Gradually, she erases her feminine lines, digs her dark circles, amplifies her eyebrows and hardens her jaw. Then the petite young woman straps her breasts, draws abdominals pronounced on her belly, sticks false hair on her chest and her chin.

In a very male dominated niche by drag-queens, popularized by a famous television show in the United States, the regular drag-kings are still counting on the fingers of one hand in the Quebec metropolis, according to Charli Deville , veteran Canadian drag-king.

According to him, four drag-kings are regularly scheduled in cabarets in Montreal, against about 80 drag-queens.

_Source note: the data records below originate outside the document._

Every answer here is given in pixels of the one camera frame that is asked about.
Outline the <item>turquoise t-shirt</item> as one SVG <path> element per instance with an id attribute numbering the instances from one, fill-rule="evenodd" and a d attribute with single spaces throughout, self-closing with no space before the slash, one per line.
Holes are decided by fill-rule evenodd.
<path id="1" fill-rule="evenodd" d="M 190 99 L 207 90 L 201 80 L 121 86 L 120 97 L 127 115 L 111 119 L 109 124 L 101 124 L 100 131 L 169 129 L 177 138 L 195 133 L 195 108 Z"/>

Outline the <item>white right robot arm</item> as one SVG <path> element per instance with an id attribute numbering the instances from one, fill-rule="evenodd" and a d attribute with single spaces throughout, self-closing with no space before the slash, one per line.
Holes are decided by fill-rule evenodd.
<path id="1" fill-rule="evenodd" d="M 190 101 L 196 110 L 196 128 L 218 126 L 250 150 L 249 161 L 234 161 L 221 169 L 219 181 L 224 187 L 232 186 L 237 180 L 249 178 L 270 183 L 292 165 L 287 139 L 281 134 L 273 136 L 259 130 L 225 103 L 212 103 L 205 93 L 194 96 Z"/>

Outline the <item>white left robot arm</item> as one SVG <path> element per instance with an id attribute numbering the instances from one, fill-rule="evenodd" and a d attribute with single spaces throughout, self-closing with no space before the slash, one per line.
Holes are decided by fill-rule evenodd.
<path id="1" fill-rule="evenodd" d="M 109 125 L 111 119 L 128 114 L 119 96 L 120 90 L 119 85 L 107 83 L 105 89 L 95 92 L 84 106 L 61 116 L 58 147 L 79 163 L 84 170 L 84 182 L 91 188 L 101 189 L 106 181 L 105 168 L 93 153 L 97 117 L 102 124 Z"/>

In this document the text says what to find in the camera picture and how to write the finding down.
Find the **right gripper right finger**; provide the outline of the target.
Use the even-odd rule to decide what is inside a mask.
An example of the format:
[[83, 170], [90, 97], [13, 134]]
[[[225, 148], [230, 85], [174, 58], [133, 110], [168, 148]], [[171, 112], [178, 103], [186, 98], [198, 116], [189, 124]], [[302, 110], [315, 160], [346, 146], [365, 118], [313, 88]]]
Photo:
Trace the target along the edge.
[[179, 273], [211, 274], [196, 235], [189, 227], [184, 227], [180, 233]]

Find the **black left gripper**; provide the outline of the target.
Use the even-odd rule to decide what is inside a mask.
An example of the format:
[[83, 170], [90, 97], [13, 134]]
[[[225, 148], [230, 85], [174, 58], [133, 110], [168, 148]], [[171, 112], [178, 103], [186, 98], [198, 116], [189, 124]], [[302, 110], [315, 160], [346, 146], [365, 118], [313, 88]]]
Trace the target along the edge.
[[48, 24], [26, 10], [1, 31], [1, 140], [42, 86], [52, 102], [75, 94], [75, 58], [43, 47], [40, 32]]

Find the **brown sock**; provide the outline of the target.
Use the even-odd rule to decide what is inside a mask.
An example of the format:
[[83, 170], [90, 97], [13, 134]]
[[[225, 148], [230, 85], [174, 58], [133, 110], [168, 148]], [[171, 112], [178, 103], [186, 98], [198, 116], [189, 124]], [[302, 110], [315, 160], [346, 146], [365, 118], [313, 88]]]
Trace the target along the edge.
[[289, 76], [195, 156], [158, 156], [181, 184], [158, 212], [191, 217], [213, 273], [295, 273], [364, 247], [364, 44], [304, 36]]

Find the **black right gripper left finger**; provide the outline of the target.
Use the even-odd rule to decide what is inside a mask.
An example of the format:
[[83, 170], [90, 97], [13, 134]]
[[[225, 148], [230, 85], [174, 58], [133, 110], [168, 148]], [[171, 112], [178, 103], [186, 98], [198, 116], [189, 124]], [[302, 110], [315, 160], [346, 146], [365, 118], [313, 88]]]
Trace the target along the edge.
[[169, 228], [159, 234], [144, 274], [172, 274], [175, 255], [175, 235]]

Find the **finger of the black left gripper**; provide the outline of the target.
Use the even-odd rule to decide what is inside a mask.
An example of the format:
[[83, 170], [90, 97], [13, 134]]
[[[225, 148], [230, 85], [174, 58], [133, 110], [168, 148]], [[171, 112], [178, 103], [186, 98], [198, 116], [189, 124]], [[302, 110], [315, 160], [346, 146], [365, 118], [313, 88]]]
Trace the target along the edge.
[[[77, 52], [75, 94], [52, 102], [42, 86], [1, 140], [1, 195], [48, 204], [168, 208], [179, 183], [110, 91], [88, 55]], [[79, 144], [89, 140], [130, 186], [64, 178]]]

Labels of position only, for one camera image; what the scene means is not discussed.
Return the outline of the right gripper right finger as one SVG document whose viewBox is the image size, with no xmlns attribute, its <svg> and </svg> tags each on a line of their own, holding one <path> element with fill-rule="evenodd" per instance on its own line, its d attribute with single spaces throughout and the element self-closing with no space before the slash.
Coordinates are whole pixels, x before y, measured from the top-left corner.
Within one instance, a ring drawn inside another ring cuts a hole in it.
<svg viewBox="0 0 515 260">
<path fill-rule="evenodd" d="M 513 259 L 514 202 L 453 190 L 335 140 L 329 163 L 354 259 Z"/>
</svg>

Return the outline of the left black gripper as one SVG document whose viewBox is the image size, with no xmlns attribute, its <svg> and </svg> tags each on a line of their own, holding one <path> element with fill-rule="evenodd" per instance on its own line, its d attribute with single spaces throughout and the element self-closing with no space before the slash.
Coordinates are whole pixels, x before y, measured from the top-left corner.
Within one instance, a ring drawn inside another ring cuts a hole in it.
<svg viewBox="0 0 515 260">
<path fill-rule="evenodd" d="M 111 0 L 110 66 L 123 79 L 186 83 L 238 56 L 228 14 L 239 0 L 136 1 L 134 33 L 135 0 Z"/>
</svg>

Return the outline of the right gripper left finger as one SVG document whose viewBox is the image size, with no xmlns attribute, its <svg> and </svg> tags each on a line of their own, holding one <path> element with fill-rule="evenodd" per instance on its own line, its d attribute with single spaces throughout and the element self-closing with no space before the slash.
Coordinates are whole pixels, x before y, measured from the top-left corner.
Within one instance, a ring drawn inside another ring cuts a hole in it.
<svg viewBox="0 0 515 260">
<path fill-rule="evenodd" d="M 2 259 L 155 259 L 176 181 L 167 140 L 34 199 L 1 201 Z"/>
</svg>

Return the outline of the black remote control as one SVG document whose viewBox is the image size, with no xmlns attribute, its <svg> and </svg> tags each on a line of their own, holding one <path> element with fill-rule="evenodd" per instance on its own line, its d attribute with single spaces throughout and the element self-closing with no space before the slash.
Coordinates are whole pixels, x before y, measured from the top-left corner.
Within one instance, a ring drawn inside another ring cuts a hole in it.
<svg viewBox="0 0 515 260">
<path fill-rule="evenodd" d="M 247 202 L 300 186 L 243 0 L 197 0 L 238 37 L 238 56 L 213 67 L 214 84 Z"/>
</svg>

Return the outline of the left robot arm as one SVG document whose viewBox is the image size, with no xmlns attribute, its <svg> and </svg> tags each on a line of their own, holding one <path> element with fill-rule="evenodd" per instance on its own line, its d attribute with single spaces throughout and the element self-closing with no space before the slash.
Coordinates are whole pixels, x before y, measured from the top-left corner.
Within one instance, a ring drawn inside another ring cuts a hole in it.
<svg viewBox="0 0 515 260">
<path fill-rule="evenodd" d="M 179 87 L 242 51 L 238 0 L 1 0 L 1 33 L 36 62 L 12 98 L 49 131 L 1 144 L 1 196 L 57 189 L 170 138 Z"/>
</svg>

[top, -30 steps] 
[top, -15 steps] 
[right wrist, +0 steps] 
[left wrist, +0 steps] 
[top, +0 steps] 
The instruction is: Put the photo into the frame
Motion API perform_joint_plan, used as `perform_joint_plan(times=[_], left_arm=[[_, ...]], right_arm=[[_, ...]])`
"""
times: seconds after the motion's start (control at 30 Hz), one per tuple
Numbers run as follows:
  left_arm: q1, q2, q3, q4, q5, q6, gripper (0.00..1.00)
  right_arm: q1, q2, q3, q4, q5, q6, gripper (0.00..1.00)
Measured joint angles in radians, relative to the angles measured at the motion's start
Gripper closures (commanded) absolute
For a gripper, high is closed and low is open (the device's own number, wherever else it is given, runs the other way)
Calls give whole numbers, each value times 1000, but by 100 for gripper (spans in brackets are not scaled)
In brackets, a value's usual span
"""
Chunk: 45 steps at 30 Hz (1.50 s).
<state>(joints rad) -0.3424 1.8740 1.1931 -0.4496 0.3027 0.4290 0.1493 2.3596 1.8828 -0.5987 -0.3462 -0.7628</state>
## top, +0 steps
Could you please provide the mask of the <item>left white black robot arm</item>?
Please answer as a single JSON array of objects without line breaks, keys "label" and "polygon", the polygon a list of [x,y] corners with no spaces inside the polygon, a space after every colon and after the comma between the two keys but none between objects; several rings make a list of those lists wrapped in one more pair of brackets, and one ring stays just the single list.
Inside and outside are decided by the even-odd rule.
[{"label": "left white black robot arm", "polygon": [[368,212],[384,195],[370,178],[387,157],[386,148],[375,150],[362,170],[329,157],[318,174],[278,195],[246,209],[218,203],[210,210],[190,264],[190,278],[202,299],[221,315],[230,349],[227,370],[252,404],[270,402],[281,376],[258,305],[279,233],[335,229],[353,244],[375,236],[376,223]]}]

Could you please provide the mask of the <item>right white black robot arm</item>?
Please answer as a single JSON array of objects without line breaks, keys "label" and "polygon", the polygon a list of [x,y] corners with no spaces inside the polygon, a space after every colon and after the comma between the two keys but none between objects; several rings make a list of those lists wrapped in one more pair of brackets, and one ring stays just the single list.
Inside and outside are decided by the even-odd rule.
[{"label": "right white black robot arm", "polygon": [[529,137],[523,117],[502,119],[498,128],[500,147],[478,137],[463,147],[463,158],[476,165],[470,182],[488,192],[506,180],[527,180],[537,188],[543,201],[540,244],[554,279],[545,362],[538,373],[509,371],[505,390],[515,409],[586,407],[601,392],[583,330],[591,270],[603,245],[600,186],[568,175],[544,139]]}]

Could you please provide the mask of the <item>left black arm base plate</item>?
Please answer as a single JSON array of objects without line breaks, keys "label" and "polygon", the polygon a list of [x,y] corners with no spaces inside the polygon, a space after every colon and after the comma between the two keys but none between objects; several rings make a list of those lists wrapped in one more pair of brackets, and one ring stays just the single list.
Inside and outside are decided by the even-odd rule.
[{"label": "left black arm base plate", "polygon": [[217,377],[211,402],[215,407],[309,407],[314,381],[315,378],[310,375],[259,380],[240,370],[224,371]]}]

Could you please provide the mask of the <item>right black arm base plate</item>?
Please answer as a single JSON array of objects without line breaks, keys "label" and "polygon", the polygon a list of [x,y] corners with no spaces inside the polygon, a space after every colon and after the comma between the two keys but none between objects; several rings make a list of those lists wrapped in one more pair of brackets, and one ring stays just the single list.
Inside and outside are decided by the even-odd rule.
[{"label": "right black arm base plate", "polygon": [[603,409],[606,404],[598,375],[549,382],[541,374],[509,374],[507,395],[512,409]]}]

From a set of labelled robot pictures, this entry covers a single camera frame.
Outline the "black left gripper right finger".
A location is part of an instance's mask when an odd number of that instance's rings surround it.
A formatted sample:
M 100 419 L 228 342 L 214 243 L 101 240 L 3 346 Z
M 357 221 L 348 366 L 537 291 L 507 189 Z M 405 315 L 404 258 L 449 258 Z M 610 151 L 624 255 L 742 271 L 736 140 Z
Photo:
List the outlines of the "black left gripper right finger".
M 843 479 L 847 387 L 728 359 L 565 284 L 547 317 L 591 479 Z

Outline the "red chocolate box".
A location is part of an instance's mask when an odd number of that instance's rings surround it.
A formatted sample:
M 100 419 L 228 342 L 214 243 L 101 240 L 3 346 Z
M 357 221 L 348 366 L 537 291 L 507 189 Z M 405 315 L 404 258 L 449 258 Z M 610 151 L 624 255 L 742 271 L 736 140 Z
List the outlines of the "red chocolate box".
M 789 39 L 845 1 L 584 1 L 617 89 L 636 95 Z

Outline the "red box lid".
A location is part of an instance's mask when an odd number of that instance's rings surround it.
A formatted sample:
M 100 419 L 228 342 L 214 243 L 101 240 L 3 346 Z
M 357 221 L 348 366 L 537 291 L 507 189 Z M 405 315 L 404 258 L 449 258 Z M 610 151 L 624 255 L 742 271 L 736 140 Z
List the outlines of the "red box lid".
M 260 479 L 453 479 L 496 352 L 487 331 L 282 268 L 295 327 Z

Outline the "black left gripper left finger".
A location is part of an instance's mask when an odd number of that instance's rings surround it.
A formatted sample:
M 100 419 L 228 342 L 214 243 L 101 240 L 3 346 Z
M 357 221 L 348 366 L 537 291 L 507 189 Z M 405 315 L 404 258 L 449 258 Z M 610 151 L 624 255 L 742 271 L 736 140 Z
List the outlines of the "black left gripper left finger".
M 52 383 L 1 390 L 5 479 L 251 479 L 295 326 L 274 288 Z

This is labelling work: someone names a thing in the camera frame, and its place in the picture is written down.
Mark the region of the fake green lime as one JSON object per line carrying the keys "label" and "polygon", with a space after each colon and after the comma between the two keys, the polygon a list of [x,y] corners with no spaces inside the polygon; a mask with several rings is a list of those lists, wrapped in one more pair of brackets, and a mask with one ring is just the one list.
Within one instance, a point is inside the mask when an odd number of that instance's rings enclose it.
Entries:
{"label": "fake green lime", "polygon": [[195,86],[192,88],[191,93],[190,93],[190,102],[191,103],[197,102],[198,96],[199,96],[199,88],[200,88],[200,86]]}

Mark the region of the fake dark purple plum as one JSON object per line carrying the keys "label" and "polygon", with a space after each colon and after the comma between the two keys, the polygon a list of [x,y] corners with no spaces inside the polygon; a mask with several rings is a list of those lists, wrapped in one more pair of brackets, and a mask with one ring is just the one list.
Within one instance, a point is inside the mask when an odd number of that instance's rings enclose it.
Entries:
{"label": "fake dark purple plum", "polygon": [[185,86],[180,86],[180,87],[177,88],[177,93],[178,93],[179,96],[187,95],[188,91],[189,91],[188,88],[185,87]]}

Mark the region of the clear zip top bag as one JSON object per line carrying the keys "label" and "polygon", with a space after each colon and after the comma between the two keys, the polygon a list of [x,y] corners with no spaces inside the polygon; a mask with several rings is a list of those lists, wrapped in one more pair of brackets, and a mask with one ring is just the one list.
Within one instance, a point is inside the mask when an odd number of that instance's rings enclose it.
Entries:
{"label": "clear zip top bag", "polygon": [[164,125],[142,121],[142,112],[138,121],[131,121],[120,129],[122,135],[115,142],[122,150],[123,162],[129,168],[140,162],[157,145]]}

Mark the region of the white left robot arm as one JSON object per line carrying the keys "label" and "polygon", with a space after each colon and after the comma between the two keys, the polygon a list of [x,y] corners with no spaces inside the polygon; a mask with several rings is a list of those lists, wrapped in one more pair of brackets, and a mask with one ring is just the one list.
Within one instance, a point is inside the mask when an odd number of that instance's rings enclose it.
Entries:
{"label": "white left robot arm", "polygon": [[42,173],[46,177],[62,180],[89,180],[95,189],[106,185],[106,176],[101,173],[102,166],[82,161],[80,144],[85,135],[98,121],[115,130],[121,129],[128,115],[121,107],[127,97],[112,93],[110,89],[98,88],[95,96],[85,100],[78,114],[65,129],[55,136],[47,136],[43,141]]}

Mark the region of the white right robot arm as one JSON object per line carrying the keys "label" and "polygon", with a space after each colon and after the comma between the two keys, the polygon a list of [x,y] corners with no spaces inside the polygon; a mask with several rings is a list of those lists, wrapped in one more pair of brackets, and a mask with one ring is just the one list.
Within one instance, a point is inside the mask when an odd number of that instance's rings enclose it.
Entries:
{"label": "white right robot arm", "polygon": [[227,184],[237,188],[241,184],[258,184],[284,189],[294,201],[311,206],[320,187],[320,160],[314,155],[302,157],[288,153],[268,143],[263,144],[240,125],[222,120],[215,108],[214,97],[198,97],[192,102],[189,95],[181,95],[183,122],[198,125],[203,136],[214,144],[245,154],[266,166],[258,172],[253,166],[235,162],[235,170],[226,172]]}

Mélodie Rousseau is one of those rare "kings" who have taken the plunge. She already ran a café, an actress career and her own theater company, before letting Rock Beer enter her life last year.

At first, she did not want to do it, but her girlfriend "forced" her, she laughs.

"Of course there is a more political side, because a girl will take the role of the man" according to the actress. "There is a danger in the fact that a woman dares to wear the dominant sex physique".

According to David Risse, director of the Center for Research and Cultural and Community Activities for Diversities in Montreal, the drag-king practice is "a statement," it's about "empowerment" (emancipation).

The women drag-kings, he says, "reclaim a genre (...) and they do what they want."

Melodie chose her niche: "I'm really going into criticism or parodying the male".

The time of a duet in play-back, Rock Beer shares the stage with the drag-queen Crystal Slippers. Rock is sticky, flirty, even pathetic in his approach to Crystal that keeps pushing him away, making the audience laugh.

- A world of queens -

Melodie admits having to overcome his own fears by entering the world of "drags". The young thirty-year-old feared the judgment of the public, her relatives, but also "to be a girl in a middle of men".

Indeed, the scenes of "drag" - often gay cabarets - are usually places dominated by the presence of drag-queens, that is to say classically men disguised as women.

Drag-kings, and their shows that sometimes show men frail or insecure, can disturb in a gay club, notes the sociologist David Risse.

"I feel that when we play on masculinity, we still play with tweezers.So we see caricatures of femininity by drag-queens that they can afford everything," Risse analysis.

Nevertheless, the mentalities evolve little by little, estimates for its part Rita Baga, drag-queen headliner of the famous Cabaret Mado in the Village (gay district of Montreal).

"It's a milieu that is becoming more and more inclusive," she says.

- Out of the shadows -

Little by little, the drag-kings are succeeding in gaining a place on the scenes of the LGBT community. This will be the case, for example, at the Montreal Pride Festival (August 8-18), which for the first time will be dedicated to them in its official programming, ManSpread.

"To my knowledge, this is the first and biggest drag-king show that Pride Montreal has had," said Charli Deville, Montreal's English-speaking drag-king, who hosts the ManSpread show, presented every month in a burlesque cabaret in Montreal. .

Melodie "Rock Beer" will participate in this show, scheduled for August 16th.

"To make this man extra masculine, macho, it looks like it gives me confidence in my everyday life as a woman," says Mélodie. Her character even helps her to assume "in all my femininity and in what I am," she says.